_DIRECTIONS FOR THIS TASK:_ Go through the records below and report each line with "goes" in it.

_Stored data entries:_

+++

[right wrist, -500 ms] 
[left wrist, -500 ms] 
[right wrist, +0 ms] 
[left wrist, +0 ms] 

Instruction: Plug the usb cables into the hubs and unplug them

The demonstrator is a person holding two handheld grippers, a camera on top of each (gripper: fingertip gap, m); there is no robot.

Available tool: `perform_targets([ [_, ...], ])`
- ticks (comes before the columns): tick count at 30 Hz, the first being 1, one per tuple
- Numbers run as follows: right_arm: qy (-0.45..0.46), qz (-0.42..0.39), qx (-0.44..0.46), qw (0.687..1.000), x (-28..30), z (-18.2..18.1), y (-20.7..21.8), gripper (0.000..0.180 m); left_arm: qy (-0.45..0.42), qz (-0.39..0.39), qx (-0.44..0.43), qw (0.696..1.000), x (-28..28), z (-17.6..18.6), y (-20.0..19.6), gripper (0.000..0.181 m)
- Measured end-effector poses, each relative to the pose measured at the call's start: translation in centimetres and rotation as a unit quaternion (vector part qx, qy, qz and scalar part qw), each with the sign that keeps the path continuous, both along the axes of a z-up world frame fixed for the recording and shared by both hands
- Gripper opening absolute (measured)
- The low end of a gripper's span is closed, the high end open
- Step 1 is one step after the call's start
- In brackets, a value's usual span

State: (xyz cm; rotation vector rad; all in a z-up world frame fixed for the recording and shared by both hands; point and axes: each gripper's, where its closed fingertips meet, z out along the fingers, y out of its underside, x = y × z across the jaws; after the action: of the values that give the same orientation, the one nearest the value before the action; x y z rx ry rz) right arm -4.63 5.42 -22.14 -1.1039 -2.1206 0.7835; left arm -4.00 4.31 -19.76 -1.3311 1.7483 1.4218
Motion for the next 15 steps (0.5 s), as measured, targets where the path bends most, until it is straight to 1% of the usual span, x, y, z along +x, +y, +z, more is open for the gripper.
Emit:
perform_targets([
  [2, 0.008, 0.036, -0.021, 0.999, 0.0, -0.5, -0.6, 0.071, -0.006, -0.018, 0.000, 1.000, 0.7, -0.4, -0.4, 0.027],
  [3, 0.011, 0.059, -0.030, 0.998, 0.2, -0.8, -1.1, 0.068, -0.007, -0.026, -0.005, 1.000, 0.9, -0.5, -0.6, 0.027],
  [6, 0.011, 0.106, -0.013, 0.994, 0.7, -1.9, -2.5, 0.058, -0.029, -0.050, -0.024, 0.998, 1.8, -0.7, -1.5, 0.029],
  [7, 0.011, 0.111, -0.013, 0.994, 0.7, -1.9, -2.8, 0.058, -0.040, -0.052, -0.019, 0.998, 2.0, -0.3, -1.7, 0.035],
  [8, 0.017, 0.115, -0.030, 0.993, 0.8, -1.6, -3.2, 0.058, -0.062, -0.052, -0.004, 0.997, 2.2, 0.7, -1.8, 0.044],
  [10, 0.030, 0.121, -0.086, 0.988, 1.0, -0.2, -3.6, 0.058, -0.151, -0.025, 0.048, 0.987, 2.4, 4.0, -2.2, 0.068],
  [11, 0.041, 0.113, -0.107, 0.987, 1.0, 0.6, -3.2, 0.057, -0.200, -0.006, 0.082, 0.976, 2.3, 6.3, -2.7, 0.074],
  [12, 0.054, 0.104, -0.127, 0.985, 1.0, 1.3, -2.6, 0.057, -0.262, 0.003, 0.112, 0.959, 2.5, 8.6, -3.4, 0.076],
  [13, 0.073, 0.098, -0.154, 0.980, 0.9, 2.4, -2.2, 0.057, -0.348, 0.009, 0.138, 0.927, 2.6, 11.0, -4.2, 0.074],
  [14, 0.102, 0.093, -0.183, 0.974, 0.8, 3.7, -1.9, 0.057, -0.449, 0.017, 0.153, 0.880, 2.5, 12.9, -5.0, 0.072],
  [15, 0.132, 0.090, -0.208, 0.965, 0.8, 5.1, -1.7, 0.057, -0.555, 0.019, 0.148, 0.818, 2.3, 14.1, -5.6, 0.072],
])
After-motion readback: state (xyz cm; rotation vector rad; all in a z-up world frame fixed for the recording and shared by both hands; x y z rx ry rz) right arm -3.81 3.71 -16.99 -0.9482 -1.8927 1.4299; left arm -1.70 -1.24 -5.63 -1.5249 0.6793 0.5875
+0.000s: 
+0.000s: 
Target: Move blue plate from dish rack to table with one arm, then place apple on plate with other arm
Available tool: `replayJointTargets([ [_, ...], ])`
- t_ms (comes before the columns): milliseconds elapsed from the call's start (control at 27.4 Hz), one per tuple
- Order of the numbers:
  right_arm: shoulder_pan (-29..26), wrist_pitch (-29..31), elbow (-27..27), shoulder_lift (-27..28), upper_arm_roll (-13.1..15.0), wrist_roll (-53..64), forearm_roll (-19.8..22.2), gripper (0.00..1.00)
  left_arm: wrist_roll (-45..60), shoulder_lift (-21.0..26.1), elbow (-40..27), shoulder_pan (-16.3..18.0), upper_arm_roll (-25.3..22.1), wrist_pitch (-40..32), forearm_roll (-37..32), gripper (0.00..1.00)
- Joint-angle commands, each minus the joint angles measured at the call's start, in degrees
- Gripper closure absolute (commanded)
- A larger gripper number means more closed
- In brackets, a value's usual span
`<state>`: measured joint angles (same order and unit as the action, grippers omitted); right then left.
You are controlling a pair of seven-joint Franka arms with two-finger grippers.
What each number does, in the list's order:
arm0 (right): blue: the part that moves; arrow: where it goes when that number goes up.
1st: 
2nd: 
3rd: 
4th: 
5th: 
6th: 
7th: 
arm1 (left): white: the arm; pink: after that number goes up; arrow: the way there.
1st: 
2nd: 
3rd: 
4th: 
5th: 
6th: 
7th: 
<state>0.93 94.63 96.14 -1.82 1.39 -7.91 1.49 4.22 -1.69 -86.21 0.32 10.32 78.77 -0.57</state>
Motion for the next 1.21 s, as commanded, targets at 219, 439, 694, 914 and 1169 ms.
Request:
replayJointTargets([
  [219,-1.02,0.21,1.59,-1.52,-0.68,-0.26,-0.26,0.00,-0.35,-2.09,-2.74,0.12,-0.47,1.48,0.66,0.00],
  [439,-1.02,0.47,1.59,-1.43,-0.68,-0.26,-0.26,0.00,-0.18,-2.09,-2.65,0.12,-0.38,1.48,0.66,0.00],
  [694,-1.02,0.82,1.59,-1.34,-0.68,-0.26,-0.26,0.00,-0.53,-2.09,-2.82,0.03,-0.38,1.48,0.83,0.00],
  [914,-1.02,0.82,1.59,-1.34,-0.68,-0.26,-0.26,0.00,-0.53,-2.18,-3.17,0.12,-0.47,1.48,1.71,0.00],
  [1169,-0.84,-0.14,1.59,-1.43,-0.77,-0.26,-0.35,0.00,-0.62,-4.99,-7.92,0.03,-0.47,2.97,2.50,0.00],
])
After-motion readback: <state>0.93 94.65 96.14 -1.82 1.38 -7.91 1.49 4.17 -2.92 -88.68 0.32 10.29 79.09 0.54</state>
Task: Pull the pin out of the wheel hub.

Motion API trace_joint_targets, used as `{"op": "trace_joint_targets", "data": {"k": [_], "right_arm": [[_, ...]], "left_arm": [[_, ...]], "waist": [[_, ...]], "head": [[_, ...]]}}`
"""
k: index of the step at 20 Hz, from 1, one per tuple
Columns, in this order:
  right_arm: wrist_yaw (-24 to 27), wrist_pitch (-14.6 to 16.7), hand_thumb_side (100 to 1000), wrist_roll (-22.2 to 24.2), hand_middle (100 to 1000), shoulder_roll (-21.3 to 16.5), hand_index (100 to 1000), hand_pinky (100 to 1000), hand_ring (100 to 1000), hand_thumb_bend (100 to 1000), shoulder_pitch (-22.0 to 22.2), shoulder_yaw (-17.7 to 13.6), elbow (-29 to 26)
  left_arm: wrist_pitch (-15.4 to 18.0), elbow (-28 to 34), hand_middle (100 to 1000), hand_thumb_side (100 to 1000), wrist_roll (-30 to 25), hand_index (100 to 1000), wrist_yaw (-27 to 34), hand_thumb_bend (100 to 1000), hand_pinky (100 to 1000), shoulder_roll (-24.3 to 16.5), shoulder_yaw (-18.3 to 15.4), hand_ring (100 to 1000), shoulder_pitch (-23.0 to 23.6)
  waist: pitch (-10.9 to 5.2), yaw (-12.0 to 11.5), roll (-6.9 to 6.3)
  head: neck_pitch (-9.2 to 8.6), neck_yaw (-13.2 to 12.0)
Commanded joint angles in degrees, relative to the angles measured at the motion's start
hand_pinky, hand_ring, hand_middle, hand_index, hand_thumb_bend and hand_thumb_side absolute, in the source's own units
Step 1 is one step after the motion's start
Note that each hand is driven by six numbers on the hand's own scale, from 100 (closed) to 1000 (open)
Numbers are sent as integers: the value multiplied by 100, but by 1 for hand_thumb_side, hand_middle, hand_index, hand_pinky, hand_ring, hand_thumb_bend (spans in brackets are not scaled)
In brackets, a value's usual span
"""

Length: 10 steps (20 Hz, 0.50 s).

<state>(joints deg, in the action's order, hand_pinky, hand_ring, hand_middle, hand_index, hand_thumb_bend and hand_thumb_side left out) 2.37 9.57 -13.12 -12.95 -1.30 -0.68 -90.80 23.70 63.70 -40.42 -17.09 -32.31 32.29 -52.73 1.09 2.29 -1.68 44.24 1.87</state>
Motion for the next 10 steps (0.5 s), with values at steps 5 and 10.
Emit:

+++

_ANSWER TO THE EXERCISE:_
arm0 (right): blue: the part that moves; arrow: where it goes when that number goes up.
arm1 (left): white: the arm; pink: after that number goes up; arrow: the way there.

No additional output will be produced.